Integrated network pharmacology and metabolomics to reveal the mechanism of QiShenYiQi Dripping Pills (T101) against cardiac structural and functional abnormalities

Jun Zhang; Zunyuan Yang; Xue Jia; Xinxin Li; Xiangyang Wang; Hua Rong; Yinan Liang; Wen Zeng; Wei Jia; Xiaohui Ma

doi:10.3389/fphar.2022.1017433

Integrated network pharmacology and metabolomics to reveal the mechanism of QiShenYiQi Dripping Pills (T101) against cardiac structural and functional abnormalities

Front Pharmacol. 2022 Oct 24:13:1017433. doi: 10.3389/fphar.2022.1017433. eCollection 2022.

Authors

Jun Zhang¹, Zunyuan Yang², Xue Jia³, Xinxin Li¹, Xiangyang Wang¹, Hua Rong¹, Yinan Liang², Wen Zeng², Wei Jia^{4

5}, Xiaohui Ma¹

Affiliations

¹ The State Key Laboratory of Core Technology in Innovative Chinese Medicine, Tasly Academy, Tasly Holding Group Co., Ltd, Tianjin, China.
² PriMed Non-Human Primate Research Center of Sichuan PriMed Shines Bio-Tech Co., Ltd., Ya'an, Sichuan, China.
³ Institute of Pharmaceutical Sciences, China Pharmaceutical University, Nanjing, China.
⁴ Center for Translational Medicine and Shanghai Key Laboratory of Diabetes Mellitus, Shanghai Jiao Tong University Affiliated Sixth People's Hospital, Shanghai, China.
⁵ School of Chinese Medicine, Hong Kong Baptist University, Hong Kong, China.

Abstract

Background: Heart failure (HF), the final stage of cardiovascular diseases, is a clinical syndrome of cardiac structural or functional abnormalities.

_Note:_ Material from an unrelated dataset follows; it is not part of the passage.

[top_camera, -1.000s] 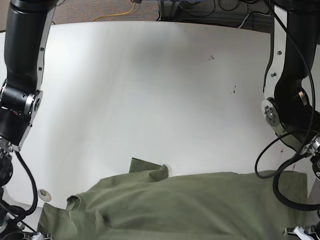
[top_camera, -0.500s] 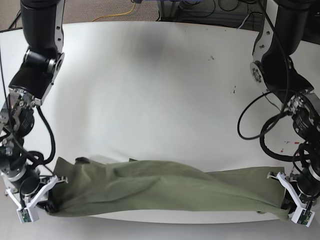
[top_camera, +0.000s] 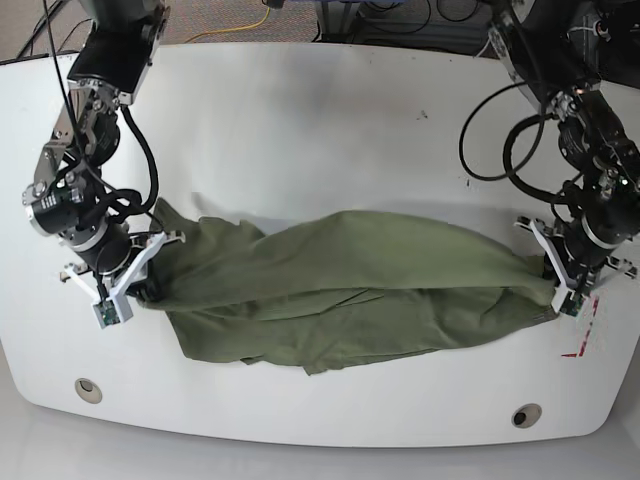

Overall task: Layout the t-shirt on the table in an organized manner, then fold the t-shirt properly
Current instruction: 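Lay the shirt flat by dragging both grippers back across the table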

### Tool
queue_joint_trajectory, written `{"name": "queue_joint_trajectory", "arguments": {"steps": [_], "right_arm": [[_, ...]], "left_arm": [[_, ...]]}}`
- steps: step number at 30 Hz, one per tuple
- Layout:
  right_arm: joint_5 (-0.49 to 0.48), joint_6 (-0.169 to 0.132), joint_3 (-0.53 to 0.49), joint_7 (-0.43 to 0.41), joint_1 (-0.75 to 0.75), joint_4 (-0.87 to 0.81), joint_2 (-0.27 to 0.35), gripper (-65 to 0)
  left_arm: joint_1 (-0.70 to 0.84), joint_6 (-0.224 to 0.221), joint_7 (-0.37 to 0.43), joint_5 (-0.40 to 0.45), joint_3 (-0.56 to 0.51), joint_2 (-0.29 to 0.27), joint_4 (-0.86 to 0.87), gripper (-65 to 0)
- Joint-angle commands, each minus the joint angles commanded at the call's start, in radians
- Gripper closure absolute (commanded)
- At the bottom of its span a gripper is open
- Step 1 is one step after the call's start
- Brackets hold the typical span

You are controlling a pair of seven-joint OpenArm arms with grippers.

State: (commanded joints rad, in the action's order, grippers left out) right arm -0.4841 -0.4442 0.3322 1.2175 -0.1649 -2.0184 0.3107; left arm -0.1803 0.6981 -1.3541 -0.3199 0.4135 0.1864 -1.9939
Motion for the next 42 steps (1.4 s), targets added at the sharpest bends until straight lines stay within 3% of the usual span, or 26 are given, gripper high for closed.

QiShenYiQi Dripping Pills (T101), short for QSYQ (T101), showed effectiveness and safety in the treatment of HF according to modern pharmacological research and clinical studies, but the mechanism remains unclear. This study aims to clarify the mechanism of QSYQ (T101) in treating heart failure through the analysis to critical biomarkers, targets and pathways. Materials and Methods: In this study, the efficacies of QSYQ (T101) in non-human primates and rodents were evaluated, and the mechanism was demonstrated by integrating network pharmacology and metabolomics analysis. Furthermore, the targets from network pharmacology and the metabolites from targeted metabolomics were jointly analyzed to screen the critical pathways. Results: In rhesus monkeys with spontaneous chronic heart failure, nasogastric administration of QSYQ (T101) for 12 weeks caused profound improvement of systolic and diastolic function as evidenced by echocardiography detection. Consistently, QSYQ (T101) administration especially with higher dose lowered the blood pressure and improved the ventricular remodeling, collagen deposition and fibrosis markedly in Spontaneous Hypertension Rats (SHR) model. Computational prediction showed that QSYQ (T101) exhibited anti-HF effects possibly through HIF-1 signaling pathway, FoxO signaling pathway, TNF signaling pathway, PI3K-Akt signaling pathway and other enriched paths. Metabolomics analysis obtained 23 significantly altered metabolites, revealing that QSYQ (T101) significantly regulated the abnormal levels of fatty acids, carnitines, organic acids pyridines, nucleosides, which were mostly involved in myocardial energy metabolism related pathways. Conclusion: Based on serum and myocardium metabolomics and network pharmacology, the present study revealed that the actions of QSYQ (T101) in treating HF depend on multi-components, multi-targets and multi-pathways.

Keywords: QSYQ (T101); SHR; heart failure; metabolomics; pharmacology network.